Subject: S7-18-21: WebForm Comments from spears goode
From: spears goode
Affiliation: investor student

Oct. 11, 2022

October 11, 2022

 I am writing in strong support of rule 10c-1, Reporting of Securities Loans.

I believe that transparency within the stock market is deserved and would invite confidence within our markets. Rule 10c-1, Securities Lending Transparency proposed transaction-by-transaction reporting of all securities lending activity, every 15 minutes could be a monumental step in the correct direction. the cost and effort are justified to prevent fraud and prevent criminals from hiding in loopholes. With much ongoing speculation as to the extent of criminal and illegal ongoings within the US stock market, I hope that the SEC will do all that it can to ensure that investors within these US markets remain fully informed, assured and confident with their investments as held within the NYSE.

This presents an opportunity for the SEC to provide a voice more powerful than their own for the small businesses, working families, and everyday people that are victimized by financial predators. This is also a great opportunity to give substance to the 'FY22-26 Strategic Plan for Public Comment.'

With increased transparency, investors will have a much better idea of the risks of their decisions and transactions if they can see who is targeting which companies. If funds are allowed to short in the dark, retail investors remain dangerously unaware of the risks they take on when purchasing securities. More timely reporting allows for more timely reactions slower reporting prevents retail investors and working families from protecting themselves from abusive and predatory short-selling practices. Working families and individual investors need to be able to look both ways before they cross Wall Street. No one wants working families to get run over in the name of superior returns for hedge funds.

In addition, victimized companies need a greater ability to defend themselves against predators. Short selling without transparency harms true competition and price discovery, and the idea that a small number of short-selling funds 'know best' and can hammer unsuspecting companies in the dark is shameful. Secret short selling hurts companies as well as individual investors in the name of greater profits for hedge funds. Timely detection of fraudulent and abusive activity should come before Wall Street profiteering.

A short seller is not an investor, but the opposite. At the moment, it seems that The SEC prioritizes hedge fund comfort and profiteering over investor protection and market transparency. While short sellers might be afraid of short squeezes that can follow the identification of their short-selling strategy, that is not a reason for the Commission to decide against greater transparency.
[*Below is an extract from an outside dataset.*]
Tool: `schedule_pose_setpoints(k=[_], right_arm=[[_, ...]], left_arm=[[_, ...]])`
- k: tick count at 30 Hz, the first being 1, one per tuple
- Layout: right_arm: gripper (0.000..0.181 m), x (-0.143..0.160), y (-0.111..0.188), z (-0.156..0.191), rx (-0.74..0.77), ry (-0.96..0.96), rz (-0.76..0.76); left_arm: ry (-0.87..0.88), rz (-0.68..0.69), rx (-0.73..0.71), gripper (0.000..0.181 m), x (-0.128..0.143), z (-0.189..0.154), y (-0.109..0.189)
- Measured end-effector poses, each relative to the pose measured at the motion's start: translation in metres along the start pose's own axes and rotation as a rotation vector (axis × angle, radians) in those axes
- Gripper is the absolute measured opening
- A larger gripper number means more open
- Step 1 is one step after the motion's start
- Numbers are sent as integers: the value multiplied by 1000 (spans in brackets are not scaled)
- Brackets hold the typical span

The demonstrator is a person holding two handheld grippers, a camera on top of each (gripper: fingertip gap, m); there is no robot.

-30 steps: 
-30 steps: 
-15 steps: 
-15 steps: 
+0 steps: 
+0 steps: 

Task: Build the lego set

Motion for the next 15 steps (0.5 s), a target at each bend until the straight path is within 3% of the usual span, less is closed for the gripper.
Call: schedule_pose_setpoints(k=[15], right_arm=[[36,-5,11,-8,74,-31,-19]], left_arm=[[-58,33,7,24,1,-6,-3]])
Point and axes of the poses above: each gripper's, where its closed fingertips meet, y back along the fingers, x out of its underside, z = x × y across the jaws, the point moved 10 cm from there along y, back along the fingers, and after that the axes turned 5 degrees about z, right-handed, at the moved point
If abusive short selling is disincentivized, then short squeezes and dangerous volatility becomes less common. Sophisticated investors will quickly learn to avoid positions that could result in such dangerous volatility, which will benefit the market overall.

Long, untracked lending chains lead to economic fragility, and securities lending activity can hide massively destructive chains of obligation that can even be a threat to national security, so transparency in this area is more important than it has ever been. The risks associated with reckless securities lending and short selling - highlighted with terrifying clarity following the events of Jan 28, 2021, go far beyond any theoretical benefits of secret short selling for superior returns. Investor protection comes first.

The enactment of this rule would also introduce the ability for the general public as well as public companies to serve as watchdogs for the SEC as an initial line of defense against abusive practices, by being able to more granularly monitor short selling for securities fraud for those securities they are invested in, helping and strengthening the SEC's ability to fulfill its mandate and to help weed out market participants that are working against SEC rules, all at no additional cost to the SEC.

I am a strong supporter of transaction by transaction reporting. It is clear that aggregated reporting is not transparent and provides far too much rope where fraud can be hidden in aggregates. Why should one individual or entity have to suffer a worse execution whilst another individual or entity benefits from a better execution, just because it is more convenient for certain institutions to report their short selling practices in the aggregate? It is wholly unfair and contrary to the requirement of best execution and so it should be a mandated requirement for transaction by transaction reporting.